• _Task to carry out_
Using the listing below, set down each line from the line containing "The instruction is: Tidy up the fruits" through the line containing "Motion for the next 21", both ends included, exactly and with nothing added.

• _Task inputs_
• • •
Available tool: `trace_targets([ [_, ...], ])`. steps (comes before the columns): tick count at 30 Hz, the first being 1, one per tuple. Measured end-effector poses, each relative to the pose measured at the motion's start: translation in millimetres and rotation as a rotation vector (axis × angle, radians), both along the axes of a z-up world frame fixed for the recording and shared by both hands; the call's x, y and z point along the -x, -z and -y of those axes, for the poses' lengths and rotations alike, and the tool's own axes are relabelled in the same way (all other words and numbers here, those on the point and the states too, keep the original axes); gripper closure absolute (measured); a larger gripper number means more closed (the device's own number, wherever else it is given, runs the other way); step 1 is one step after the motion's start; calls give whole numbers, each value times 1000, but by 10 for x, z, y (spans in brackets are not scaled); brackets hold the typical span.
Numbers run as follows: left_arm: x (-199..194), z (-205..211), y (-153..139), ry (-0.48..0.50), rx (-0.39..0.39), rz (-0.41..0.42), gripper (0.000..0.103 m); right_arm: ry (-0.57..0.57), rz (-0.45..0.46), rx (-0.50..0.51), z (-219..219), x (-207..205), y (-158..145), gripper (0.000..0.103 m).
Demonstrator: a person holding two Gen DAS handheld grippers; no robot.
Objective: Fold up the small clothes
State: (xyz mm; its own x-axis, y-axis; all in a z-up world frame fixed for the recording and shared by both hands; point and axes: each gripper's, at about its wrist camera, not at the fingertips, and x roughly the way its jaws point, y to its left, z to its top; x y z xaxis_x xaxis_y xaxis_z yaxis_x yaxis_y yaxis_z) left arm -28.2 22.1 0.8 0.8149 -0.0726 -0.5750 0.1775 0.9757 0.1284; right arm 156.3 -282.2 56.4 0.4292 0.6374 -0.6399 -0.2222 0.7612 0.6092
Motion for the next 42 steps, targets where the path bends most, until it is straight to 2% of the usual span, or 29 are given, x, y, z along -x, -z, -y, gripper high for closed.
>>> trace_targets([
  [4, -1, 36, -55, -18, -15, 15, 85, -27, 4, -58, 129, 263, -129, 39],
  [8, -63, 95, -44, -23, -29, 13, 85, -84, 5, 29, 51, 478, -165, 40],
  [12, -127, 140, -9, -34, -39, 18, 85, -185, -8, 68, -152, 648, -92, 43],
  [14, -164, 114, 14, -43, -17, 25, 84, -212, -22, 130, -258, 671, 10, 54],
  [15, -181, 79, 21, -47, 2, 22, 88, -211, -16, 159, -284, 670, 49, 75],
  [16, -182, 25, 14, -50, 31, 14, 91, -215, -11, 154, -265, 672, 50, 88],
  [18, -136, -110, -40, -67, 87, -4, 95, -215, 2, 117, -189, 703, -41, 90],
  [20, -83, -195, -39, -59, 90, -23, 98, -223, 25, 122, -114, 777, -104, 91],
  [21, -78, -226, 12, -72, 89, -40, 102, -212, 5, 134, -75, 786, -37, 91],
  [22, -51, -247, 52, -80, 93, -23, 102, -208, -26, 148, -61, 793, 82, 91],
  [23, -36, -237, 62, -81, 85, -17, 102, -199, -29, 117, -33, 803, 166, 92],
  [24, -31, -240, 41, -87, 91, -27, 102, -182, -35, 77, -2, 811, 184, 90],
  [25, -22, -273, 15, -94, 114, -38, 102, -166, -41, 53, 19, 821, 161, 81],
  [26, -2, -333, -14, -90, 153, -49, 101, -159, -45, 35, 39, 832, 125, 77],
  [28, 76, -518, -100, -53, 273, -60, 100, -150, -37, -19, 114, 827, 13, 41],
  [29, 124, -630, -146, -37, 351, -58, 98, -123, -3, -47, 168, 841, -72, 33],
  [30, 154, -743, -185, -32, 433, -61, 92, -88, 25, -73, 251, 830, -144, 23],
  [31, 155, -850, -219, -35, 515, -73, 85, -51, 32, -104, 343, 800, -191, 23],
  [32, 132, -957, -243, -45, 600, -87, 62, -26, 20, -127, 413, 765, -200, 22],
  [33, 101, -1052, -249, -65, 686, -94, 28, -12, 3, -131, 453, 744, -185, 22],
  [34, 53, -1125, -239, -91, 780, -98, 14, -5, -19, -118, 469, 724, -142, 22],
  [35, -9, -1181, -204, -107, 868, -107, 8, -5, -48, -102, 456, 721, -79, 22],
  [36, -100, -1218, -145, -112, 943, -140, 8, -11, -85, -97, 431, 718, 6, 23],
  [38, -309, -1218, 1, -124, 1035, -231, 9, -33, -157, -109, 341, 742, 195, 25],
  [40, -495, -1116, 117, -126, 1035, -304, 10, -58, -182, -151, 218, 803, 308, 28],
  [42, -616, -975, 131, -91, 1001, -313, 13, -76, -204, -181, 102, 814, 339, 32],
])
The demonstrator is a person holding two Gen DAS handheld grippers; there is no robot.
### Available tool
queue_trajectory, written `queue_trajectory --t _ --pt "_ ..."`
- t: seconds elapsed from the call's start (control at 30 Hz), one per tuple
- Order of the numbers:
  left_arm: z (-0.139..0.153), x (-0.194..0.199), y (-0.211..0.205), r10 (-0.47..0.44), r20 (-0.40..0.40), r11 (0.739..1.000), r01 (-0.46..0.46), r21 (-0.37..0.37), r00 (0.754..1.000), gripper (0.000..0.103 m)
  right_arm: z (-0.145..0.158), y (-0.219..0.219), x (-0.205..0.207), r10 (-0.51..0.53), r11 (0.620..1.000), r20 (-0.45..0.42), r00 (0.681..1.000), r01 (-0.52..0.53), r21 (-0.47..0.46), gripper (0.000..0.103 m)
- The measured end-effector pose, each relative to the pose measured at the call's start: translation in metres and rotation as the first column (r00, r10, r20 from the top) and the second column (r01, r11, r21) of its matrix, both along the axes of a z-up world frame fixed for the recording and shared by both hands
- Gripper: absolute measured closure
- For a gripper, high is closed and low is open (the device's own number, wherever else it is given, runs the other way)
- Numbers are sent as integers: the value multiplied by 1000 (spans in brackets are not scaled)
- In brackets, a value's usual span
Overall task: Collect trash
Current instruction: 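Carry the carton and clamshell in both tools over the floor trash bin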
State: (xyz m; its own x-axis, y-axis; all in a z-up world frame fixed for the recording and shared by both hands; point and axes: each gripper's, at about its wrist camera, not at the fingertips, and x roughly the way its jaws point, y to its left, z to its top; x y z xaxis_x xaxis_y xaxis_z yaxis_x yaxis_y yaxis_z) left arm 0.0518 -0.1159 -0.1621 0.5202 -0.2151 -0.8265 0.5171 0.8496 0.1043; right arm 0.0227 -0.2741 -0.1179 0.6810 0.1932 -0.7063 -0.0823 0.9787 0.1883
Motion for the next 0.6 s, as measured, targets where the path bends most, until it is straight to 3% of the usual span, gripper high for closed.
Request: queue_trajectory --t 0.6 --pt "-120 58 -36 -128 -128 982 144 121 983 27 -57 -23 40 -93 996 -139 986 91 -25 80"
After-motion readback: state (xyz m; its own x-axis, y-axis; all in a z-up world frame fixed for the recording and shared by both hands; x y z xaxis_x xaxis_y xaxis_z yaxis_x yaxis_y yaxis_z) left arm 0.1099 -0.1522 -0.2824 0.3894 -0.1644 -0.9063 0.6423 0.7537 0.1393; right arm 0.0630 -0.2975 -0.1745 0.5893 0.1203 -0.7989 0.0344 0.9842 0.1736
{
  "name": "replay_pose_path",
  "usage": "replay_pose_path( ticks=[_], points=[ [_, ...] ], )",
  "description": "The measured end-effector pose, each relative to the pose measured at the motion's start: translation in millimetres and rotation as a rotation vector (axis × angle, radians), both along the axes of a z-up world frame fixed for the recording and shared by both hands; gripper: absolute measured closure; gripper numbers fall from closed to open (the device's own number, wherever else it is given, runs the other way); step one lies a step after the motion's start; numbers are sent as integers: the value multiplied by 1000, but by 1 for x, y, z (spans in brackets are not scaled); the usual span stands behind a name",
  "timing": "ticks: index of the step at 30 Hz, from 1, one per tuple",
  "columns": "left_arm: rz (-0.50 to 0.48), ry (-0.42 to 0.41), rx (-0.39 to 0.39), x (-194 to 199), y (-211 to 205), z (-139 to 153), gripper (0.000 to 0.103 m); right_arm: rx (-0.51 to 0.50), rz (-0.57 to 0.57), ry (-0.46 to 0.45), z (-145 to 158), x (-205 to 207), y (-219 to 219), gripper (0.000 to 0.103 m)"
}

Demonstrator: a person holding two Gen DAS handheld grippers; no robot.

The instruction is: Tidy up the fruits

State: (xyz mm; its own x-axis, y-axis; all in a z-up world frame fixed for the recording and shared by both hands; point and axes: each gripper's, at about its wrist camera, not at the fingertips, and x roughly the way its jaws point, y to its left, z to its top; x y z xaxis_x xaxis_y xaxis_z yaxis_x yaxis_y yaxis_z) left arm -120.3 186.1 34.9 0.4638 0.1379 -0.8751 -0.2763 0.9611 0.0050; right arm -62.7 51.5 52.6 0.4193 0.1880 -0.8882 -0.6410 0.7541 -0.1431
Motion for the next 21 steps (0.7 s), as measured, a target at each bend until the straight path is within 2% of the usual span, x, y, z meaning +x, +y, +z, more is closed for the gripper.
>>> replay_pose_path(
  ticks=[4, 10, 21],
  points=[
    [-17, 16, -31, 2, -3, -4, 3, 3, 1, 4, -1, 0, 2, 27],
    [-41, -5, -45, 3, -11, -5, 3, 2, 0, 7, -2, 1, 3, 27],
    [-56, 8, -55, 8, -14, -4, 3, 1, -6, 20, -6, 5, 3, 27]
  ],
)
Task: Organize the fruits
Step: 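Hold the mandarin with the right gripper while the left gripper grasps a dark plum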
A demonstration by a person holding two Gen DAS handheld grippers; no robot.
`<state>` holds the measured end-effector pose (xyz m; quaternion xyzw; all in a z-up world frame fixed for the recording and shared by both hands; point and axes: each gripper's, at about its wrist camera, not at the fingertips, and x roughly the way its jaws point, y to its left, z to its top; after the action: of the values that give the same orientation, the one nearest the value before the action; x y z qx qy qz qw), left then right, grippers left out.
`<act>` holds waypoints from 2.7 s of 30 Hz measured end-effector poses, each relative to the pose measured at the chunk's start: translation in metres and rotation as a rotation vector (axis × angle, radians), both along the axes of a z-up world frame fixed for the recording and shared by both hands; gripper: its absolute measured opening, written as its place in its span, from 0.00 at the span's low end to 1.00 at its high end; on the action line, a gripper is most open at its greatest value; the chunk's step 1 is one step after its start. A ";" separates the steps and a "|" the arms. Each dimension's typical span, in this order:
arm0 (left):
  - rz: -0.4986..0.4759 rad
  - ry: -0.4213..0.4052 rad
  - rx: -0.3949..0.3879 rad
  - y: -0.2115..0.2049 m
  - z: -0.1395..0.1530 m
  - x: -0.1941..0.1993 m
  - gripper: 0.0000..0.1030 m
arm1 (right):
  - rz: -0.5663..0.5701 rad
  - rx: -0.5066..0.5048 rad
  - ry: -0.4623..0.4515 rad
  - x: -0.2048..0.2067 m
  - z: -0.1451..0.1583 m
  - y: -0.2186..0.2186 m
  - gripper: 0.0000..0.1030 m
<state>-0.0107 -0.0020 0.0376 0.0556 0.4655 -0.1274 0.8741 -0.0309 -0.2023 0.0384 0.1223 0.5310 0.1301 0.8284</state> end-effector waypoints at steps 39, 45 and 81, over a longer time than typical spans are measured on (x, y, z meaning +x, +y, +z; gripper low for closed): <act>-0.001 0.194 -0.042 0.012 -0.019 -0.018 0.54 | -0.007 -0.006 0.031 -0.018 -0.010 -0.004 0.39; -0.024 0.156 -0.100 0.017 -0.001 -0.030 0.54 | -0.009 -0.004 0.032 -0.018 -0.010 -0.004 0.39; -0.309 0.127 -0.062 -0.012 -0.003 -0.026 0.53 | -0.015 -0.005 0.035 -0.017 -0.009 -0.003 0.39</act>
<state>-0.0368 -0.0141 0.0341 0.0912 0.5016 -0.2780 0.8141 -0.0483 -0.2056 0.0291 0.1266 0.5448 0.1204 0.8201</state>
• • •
• _Response to the exercise_
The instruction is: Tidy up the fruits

State: (xyz mm; its own x-axis, y-axis; all in a z-up world frame fixed for the recording and shared by both hands; point and axes: each gripper's, at about its wrist camera, not at the fingertips, and x roughly the way its jaws point, y to its left, z to its top; x y z xaxis_x xaxis_y xaxis_z yaxis_x yaxis_y yaxis_z) left arm -120.3 186.1 34.9 0.4638 0.1379 -0.8751 -0.2763 0.9611 0.0050; right arm -62.7 51.5 52.6 0.4193 0.1880 -0.8882 -0.6410 0.7541 -0.1431
Motion for the next 21 steps (0.7 s), as measured, a target at each bend until the straight path is within 2% of the usual span, x, y, z meaning +x, +y, +z, more is closed for the gripper.

The required output is complete.